▶ Requirement: Using the listing below, print the line containing "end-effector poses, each", the line containing "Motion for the", and each line between them, exactly and nothing else. Pictures stay out of the print.

▶ Data section:
------------------------------------

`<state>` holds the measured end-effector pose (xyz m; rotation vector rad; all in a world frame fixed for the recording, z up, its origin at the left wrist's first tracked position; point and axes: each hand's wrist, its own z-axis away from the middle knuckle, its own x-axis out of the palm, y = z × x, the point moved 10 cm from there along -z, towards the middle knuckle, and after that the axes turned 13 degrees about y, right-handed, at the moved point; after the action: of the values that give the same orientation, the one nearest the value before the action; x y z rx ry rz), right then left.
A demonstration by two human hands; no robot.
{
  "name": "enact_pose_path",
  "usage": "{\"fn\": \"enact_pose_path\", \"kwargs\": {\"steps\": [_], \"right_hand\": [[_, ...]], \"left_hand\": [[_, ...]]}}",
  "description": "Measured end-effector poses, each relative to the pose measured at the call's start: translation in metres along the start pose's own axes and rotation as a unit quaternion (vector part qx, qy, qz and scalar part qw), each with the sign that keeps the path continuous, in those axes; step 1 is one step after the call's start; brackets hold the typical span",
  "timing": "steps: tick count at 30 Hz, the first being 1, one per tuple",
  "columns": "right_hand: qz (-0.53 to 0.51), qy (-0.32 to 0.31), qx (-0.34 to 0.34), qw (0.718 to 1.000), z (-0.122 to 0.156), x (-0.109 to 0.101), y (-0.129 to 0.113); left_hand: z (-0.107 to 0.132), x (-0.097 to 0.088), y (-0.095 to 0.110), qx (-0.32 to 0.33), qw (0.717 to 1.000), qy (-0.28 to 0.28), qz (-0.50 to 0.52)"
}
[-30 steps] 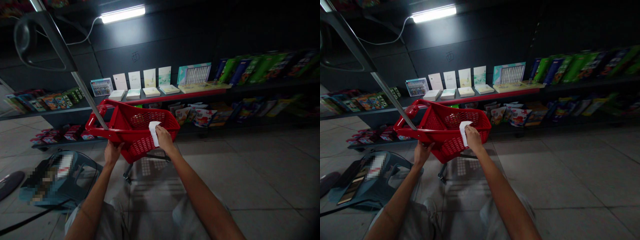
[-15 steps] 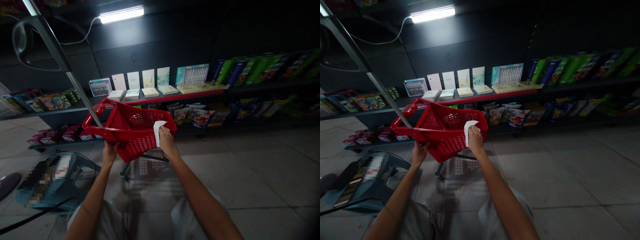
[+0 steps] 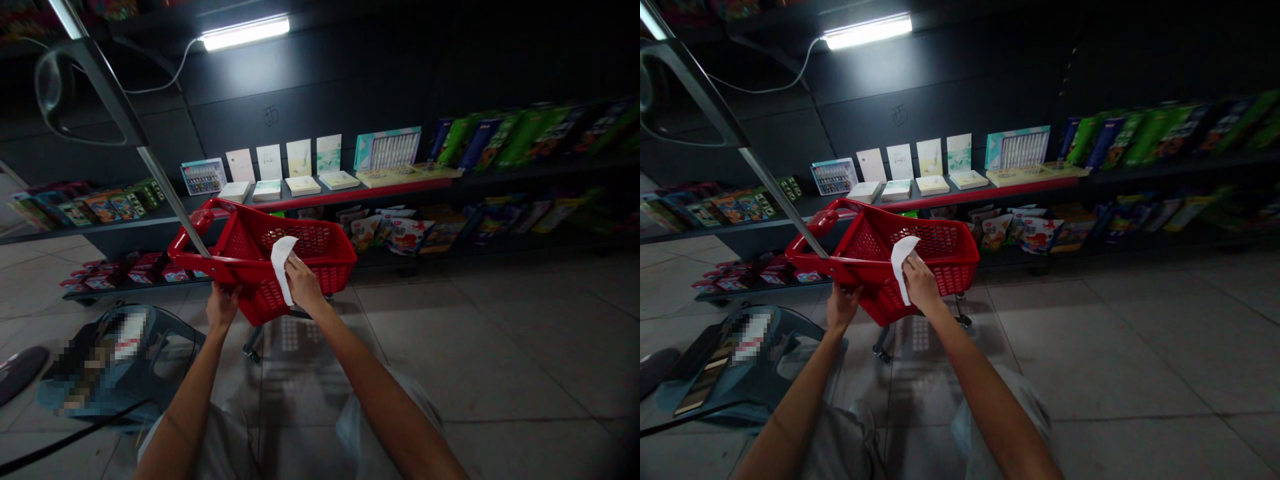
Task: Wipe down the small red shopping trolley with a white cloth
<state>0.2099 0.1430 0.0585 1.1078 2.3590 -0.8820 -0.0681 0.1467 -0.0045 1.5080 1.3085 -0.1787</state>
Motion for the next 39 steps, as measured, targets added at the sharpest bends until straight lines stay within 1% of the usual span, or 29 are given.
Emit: {"fn": "enact_pose_path", "kwargs": {"steps": [2,4,8,12,14,16,19,25,27,30,32,34,36,39], "right_hand": [[0.019,-0.009,0.009,1.0,0.001,-0.007,0.014],[0.052,-0.024,0.03,0.998,0.002,-0.017,0.035],[0.122,-0.067,0.092,0.986,0.012,-0.042,0.088],[0.147,-0.077,0.153,0.974,0.026,-0.07,0.136],[0.139,-0.082,0.167,0.973,0.033,-0.076,0.149],[0.139,-0.077,0.165,0.973,0.037,-0.077,0.152],[0.16,-0.048,0.145,0.975,0.037,-0.074,0.142],[0.161,-0.023,0.124,0.979,0.028,-0.055,0.105],[0.144,-0.009,0.111,0.983,0.022,-0.047,0.088],[0.099,0.007,0.059,0.993,0.017,-0.031,0.052],[0.073,0.007,0.02,0.997,0.017,-0.018,0.027],[0.061,0.006,-0.006,0.998,0.019,-0.007,0.009],[0.065,0.016,-0.012,0.998,0.021,0.0,0.0],[0.076,0.035,0.005,0.996,0.019,0.0,0.001]], "left_hand": [[-0.001,-0.003,0.0,-0.001,1.0,0.0,-0.01],[-0.002,-0.004,0.002,0.004,1.0,-0.006,-0.013],[-0.005,-0.008,-0.001,0.016,1.0,-0.011,-0.024],[-0.009,-0.01,-0.008,0.027,0.999,0.001,-0.025],[-0.01,-0.009,-0.011,0.034,0.999,0.004,-0.02],[-0.01,-0.009,-0.011,0.042,0.999,0.006,-0.013],[-0.008,-0.007,-0.012,0.044,0.999,0.01,-0.009],[-0.005,-0.006,-0.01,0.02,1.0,0.005,-0.012],[-0.003,-0.006,-0.007,0.013,1.0,-0.001,-0.006],[0.0,-0.008,-0.001,0.007,1.0,-0.007,-0.002],[0.001,-0.008,-0.001,0.003,1.0,-0.009,-0.005],[0.001,-0.008,-0.002,0.002,1.0,-0.012,-0.009],[0.0,-0.006,-0.003,0.007,1.0,-0.017,-0.009],[-0.001,-0.004,-0.004,0.016,1.0,-0.019,-0.004]]}}
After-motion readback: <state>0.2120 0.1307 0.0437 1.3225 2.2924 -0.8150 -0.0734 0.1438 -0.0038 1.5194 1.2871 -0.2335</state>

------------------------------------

▶ Expected answer:
  "description": "Measured end-effector poses, each relative to the pose measured at the call's start: translation in metres along the start pose's own axes and rotation as a unit quaternion (vector part qx, qy, qz and scalar part qw), each with the sign that keeps the path continuous, in those axes; step 1 is one step after the call's start; brackets hold the typical span",
  "timing": "steps: tick count at 30 Hz, the first being 1, one per tuple",
  "columns": "right_hand: qz (-0.53 to 0.51), qy (-0.32 to 0.31), qx (-0.34 to 0.34), qw (0.718 to 1.000), z (-0.122 to 0.156), x (-0.109 to 0.101), y (-0.129 to 0.113); left_hand: z (-0.107 to 0.132), x (-0.097 to 0.088), y (-0.095 to 0.110), qx (-0.32 to 0.33), qw (0.717 to 1.000), qy (-0.28 to 0.28), qz (-0.50 to 0.52)"
}
[-30 steps] 
[-15 steps] 
[+0 steps] 
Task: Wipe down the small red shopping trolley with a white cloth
<state>0.2099 0.1430 0.0585 1.1078 2.3590 -0.8820 -0.0681 0.1467 -0.0045 1.5080 1.3085 -0.1787</state>
Motion for the next 39 steps, as measured, targets added at the sharpest bends until straight lines stay within 1% of the usual span, or 29 are given.

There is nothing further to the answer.